Master cylinder and booster:    Convert to manual brakes
Proportioning and pressure control:    Modified combination valve (remove/disable metering valve in front circuit), and a Wilwood adjustable valve in the rear circuit.

Front brakes:    I bought a complete '76 Caprice front suspension, with the larger K6141 lower ball-joints, the large A5 and A3 wheel bearings, 12"x1.25" ventilated discs, and single piston cast iron calipers. This is a great conversion if you want better brakes for little cash, and is a complete bolt-on deal. Other improvements are the 5x5" bolt circle, and an upgrade from 7/16" to 1/2" wheel studs.

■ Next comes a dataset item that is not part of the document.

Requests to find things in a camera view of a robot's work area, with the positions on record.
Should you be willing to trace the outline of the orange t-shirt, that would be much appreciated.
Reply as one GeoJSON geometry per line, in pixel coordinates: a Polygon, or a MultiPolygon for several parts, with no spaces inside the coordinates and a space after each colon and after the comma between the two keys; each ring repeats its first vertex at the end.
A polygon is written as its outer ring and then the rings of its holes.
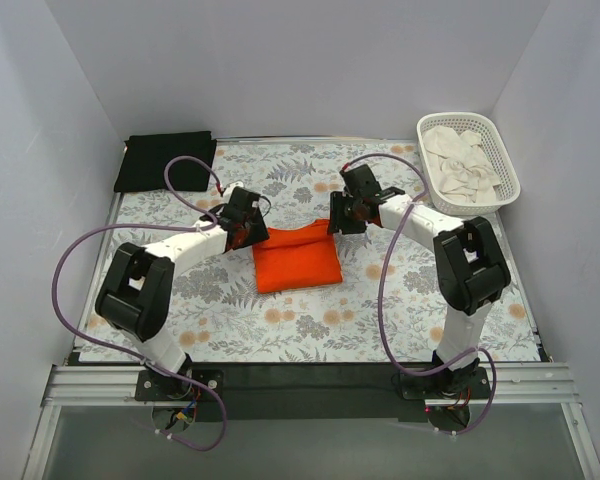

Rear brakes:    I wanted 11"x2" drums in the rear, without the width of the station wagon axle. (~2" wider overall than the sedan/coupe axles). I already have a '76 Caprice sedan rear axle, but sadly it was as wide as the '77-up stationwagon axle. With the correct offset on the rims it will work anyway. (I hope a set of used 12" rear discs from a '91-'96 9C1 Caprice or '94-'96 Impala SS comes later sometime).


Wheels

The new brake parts requires rims with the bigger 5"x5 bolt circle, but the larger diameter is stronger and just a bonus. Besides, "boring" steel rims are cheap, and I like the look of black steel rims on these cars. The Cragar wheels pictured below are within budget, and can be had in 16"x10", 16"x12" and 17"x9" sizes. I will have to measure on the car first, but I hope to fit the 17"x9"s on the car. I want the same width front and rear, and hope the steel wheels clear the outer tierod so I can get as much backspacing as possible up front. The problem is that the rims/tires will hit the upper control arms and/or balljoints after that, then the tires/rims might hit the lower control arms, sway bar, frame, etc, so I have to measure carefully. I might sacrifice a little of the turning radius, for more rubber on the ground, but I'm also willing to notch the frame some for clearance. Homemade adjustable steering stops are planned. If the steel rims can't be had in the wanted offsets, I may have to get them altered here in Norway. Unsprung weight is not really the priority right now as I can't afford lighter wheels, I just want as much rubber on the ground as possible until then.